-- RECORDS PROVIDED follows --
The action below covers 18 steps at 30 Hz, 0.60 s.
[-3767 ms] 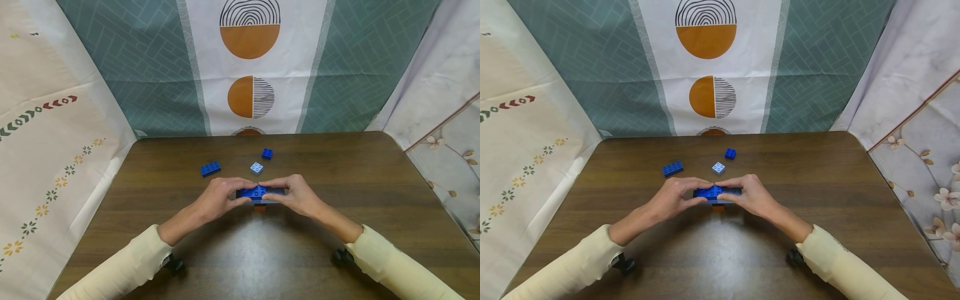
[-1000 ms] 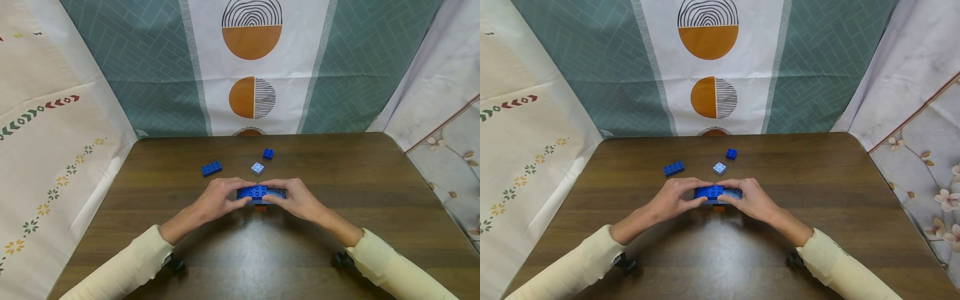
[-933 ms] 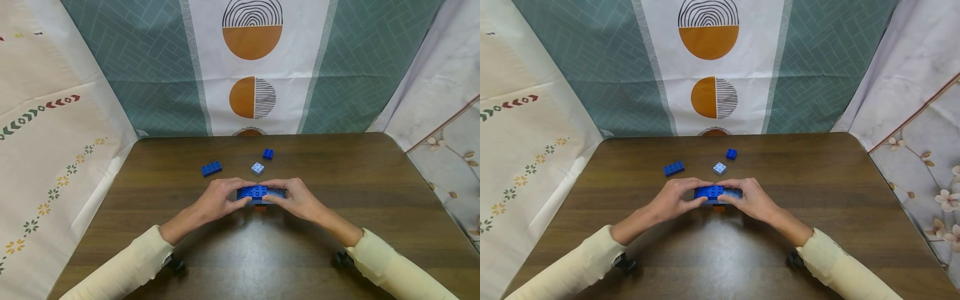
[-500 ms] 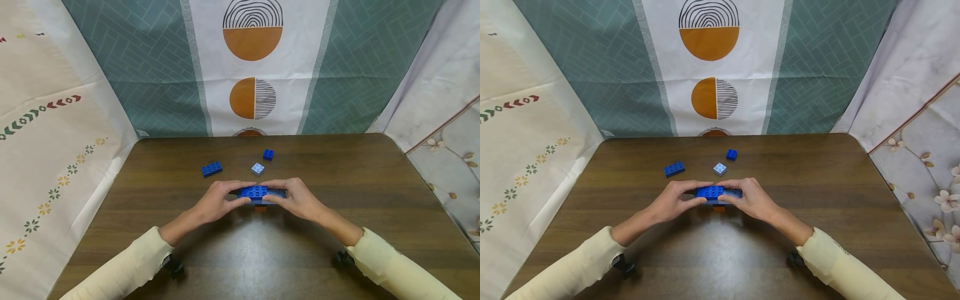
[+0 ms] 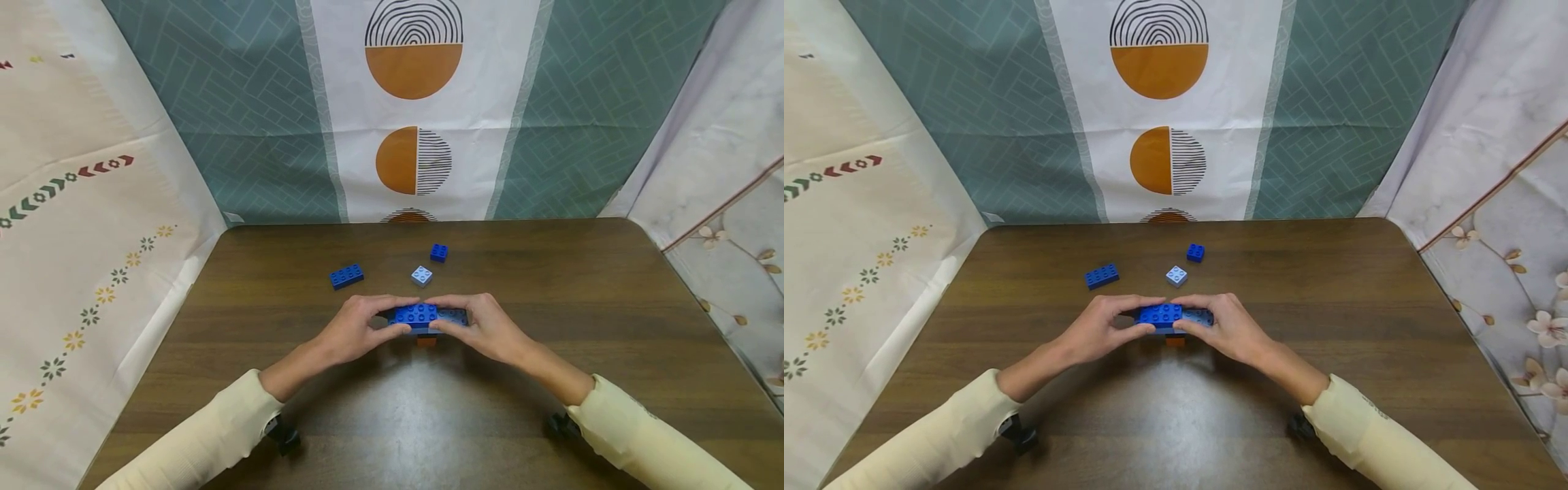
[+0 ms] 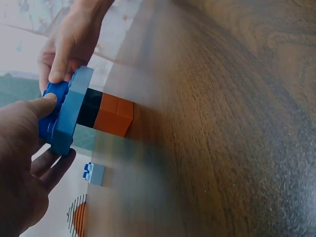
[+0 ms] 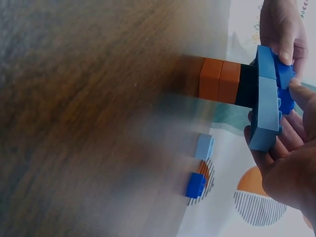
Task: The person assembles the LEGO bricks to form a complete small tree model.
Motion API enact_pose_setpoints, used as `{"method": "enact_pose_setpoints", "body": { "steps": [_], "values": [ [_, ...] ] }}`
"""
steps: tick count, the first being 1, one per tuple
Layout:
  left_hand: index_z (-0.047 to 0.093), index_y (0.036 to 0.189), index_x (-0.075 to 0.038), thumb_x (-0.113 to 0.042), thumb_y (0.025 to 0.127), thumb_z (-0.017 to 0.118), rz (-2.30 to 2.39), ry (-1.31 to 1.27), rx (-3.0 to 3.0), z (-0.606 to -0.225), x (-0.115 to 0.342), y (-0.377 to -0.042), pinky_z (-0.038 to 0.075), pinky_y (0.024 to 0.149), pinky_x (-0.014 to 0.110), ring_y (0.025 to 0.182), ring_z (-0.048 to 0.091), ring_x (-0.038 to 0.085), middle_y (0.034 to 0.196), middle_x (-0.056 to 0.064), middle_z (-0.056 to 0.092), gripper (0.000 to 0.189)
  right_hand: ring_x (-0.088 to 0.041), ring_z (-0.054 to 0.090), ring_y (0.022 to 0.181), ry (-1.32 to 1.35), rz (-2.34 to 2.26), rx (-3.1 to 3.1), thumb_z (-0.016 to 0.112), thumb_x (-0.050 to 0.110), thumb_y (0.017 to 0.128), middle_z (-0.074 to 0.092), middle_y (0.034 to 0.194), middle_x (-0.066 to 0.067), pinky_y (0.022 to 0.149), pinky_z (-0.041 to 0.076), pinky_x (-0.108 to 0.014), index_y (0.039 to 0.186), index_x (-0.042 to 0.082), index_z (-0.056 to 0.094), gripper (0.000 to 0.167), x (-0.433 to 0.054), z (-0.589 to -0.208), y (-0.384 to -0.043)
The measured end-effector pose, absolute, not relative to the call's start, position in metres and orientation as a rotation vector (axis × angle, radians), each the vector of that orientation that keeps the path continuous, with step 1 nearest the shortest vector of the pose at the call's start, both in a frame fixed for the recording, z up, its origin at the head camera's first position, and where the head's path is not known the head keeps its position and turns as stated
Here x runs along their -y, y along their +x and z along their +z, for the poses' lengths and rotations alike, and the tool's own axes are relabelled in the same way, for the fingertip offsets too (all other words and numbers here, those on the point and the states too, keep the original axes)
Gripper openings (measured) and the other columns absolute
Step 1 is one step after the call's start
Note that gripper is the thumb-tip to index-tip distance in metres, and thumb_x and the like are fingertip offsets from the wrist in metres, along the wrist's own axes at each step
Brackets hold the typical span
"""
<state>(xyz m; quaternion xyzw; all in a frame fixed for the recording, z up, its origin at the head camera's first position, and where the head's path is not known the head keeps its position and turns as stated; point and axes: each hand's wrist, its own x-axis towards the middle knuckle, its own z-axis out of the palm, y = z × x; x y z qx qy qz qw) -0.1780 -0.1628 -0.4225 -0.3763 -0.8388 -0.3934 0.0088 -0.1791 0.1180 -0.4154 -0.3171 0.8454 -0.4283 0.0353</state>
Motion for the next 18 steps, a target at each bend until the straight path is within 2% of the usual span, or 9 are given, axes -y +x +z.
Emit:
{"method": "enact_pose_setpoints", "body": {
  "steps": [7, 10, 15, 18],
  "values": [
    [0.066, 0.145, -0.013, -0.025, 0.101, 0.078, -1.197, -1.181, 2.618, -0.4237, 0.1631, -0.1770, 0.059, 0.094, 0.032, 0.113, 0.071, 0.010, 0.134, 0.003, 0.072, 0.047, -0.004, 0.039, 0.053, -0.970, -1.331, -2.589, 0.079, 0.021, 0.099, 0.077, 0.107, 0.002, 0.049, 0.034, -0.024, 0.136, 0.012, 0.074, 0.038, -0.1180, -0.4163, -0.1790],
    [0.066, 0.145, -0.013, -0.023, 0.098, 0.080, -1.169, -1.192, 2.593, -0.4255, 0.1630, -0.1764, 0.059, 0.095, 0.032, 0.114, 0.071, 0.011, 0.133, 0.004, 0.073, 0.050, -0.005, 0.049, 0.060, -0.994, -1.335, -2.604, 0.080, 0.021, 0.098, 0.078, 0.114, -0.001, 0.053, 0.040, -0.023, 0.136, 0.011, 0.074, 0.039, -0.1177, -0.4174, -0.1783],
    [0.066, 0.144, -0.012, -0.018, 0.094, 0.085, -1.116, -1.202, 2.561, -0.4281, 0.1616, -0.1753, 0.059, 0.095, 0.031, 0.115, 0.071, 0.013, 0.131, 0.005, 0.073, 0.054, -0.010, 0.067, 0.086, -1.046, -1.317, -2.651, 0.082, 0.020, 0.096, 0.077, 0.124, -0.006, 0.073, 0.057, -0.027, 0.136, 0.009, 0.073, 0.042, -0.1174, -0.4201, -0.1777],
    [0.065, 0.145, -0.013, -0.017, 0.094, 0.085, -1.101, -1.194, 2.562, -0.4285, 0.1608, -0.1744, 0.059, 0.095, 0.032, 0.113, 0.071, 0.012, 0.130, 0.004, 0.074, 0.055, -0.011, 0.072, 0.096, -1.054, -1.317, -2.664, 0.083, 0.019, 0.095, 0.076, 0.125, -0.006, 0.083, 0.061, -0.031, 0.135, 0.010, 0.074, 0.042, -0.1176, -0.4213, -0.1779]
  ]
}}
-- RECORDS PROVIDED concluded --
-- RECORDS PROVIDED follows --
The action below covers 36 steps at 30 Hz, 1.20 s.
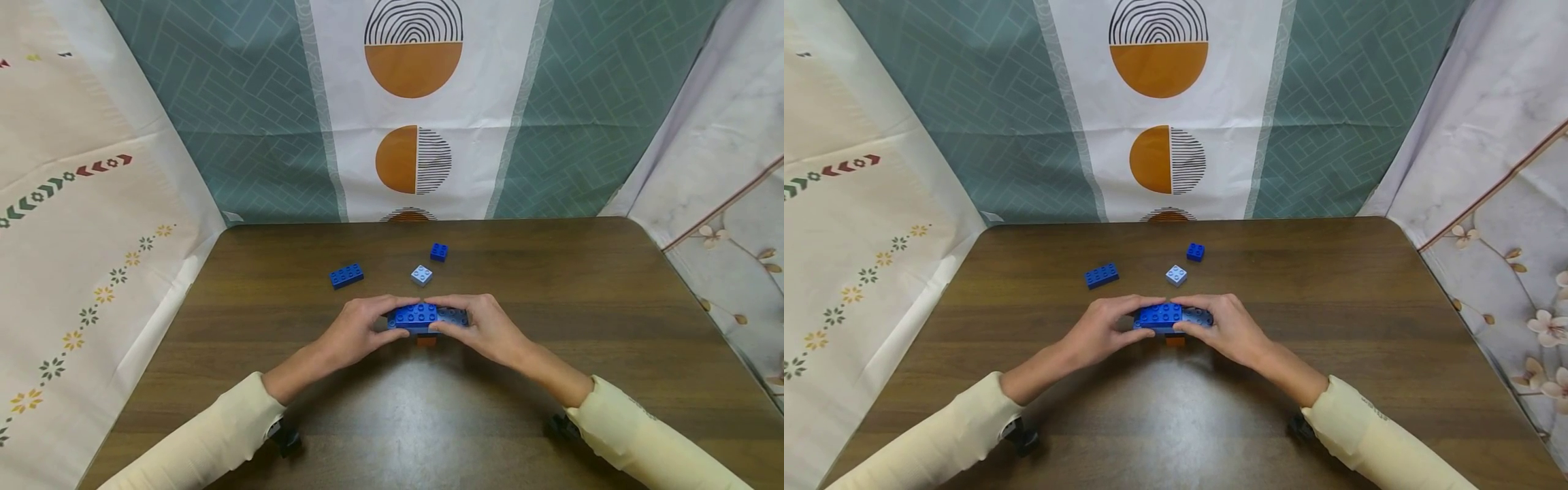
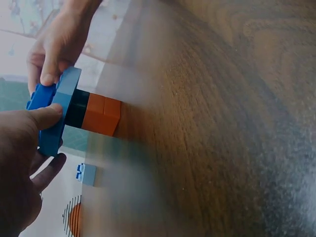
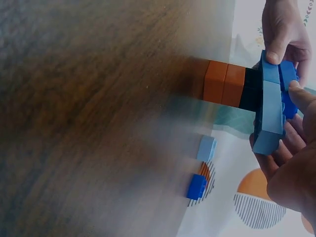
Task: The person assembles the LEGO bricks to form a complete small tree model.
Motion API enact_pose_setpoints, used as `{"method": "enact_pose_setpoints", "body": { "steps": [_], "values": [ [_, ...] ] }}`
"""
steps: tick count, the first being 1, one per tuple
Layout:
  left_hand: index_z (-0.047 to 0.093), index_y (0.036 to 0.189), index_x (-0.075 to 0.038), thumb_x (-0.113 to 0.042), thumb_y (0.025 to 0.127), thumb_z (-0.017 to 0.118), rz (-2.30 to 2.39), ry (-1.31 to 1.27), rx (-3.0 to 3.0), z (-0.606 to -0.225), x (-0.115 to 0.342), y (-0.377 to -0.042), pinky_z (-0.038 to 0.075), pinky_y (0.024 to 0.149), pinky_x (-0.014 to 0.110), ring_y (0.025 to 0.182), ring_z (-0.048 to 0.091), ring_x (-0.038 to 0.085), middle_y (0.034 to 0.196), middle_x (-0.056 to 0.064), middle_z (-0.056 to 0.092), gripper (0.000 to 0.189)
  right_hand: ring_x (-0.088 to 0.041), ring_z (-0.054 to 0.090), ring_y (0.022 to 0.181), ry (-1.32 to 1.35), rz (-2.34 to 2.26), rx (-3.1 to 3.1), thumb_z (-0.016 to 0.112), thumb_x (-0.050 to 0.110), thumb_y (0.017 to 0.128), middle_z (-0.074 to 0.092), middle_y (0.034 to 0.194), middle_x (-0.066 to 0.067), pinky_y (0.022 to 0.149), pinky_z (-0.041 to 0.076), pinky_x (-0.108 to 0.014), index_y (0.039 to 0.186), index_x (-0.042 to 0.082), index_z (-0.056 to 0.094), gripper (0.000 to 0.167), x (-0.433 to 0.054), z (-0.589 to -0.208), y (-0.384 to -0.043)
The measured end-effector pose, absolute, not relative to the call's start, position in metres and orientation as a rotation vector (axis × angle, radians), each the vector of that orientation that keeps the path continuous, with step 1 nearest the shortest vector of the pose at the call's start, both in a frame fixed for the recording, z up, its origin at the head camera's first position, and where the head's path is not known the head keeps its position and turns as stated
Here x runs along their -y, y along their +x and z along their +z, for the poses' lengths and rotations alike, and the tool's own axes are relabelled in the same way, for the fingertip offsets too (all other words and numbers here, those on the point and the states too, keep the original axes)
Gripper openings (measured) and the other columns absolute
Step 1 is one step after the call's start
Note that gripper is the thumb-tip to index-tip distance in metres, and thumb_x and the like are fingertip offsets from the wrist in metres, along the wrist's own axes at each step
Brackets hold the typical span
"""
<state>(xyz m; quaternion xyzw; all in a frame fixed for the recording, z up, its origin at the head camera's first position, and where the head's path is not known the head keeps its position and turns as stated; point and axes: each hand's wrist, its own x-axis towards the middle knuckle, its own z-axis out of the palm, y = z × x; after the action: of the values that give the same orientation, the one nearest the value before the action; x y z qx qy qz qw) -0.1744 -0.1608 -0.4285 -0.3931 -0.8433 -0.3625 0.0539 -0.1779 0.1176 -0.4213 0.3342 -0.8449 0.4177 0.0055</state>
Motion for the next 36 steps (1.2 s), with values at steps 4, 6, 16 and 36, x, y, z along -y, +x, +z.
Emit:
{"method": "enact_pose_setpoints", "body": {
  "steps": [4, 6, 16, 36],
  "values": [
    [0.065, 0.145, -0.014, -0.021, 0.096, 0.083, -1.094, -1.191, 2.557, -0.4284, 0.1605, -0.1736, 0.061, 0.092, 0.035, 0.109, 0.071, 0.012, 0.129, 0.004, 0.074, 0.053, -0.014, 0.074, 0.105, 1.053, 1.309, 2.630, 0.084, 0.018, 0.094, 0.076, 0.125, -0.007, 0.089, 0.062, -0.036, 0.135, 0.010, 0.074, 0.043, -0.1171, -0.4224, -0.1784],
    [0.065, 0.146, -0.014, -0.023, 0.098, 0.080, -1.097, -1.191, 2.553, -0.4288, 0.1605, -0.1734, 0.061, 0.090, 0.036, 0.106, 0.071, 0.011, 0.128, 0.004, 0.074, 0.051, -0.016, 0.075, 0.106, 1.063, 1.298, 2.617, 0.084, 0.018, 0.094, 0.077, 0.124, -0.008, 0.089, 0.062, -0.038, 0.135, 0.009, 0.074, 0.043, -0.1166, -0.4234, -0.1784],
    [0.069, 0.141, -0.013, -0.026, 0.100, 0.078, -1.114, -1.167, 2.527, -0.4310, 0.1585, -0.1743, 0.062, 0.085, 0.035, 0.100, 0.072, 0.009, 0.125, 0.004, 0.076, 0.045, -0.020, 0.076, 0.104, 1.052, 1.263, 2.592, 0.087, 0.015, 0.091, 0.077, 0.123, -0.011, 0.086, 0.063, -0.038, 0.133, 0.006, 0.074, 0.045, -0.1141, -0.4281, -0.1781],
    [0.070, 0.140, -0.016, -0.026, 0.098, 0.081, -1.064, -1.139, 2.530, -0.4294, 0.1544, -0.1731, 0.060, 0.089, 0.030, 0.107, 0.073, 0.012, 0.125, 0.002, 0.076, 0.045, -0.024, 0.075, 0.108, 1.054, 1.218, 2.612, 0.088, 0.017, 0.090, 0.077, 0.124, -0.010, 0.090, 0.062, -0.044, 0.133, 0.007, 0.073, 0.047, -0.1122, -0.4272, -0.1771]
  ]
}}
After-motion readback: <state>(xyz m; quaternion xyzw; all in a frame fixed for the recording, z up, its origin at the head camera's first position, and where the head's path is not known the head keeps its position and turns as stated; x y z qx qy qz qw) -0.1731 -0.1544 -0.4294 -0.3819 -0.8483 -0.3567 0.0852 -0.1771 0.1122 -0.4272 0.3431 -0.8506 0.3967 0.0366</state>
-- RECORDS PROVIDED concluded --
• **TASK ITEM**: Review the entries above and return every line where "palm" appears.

• **RESULT**:
<state>(xyz m; quaternion xyzw; all in a frame fixed for the recording, z up, its origin at the head camera's first position, and where the head's path is not known the head keeps its position and turns as stated; point and axes: each hand's wrist, its own x-axis towards the middle knuckle, its own z-axis out of the palm, y = z × x; x y z qx qy qz qw) -0.1780 -0.1628 -0.4225 -0.3763 -0.8388 -0.3934 0.0088 -0.1791 0.1180 -0.4154 -0.3171 0.8454 -0.4283 0.0353</state>
<state>(xyz m; quaternion xyzw; all in a frame fixed for the recording, z up, its origin at the head camera's first position, and where the head's path is not known the head keeps its position and turns as stated; point and axes: each hand's wrist, its own x-axis towards the middle knuckle, its own z-axis out of the palm, y = z × x; after the action: of the values that give the same orientation, the one nearest the value before the action; x y z qx qy qz qw) -0.1744 -0.1608 -0.4285 -0.3931 -0.8433 -0.3625 0.0539 -0.1779 0.1176 -0.4213 0.3342 -0.8449 0.4177 0.0055</state>

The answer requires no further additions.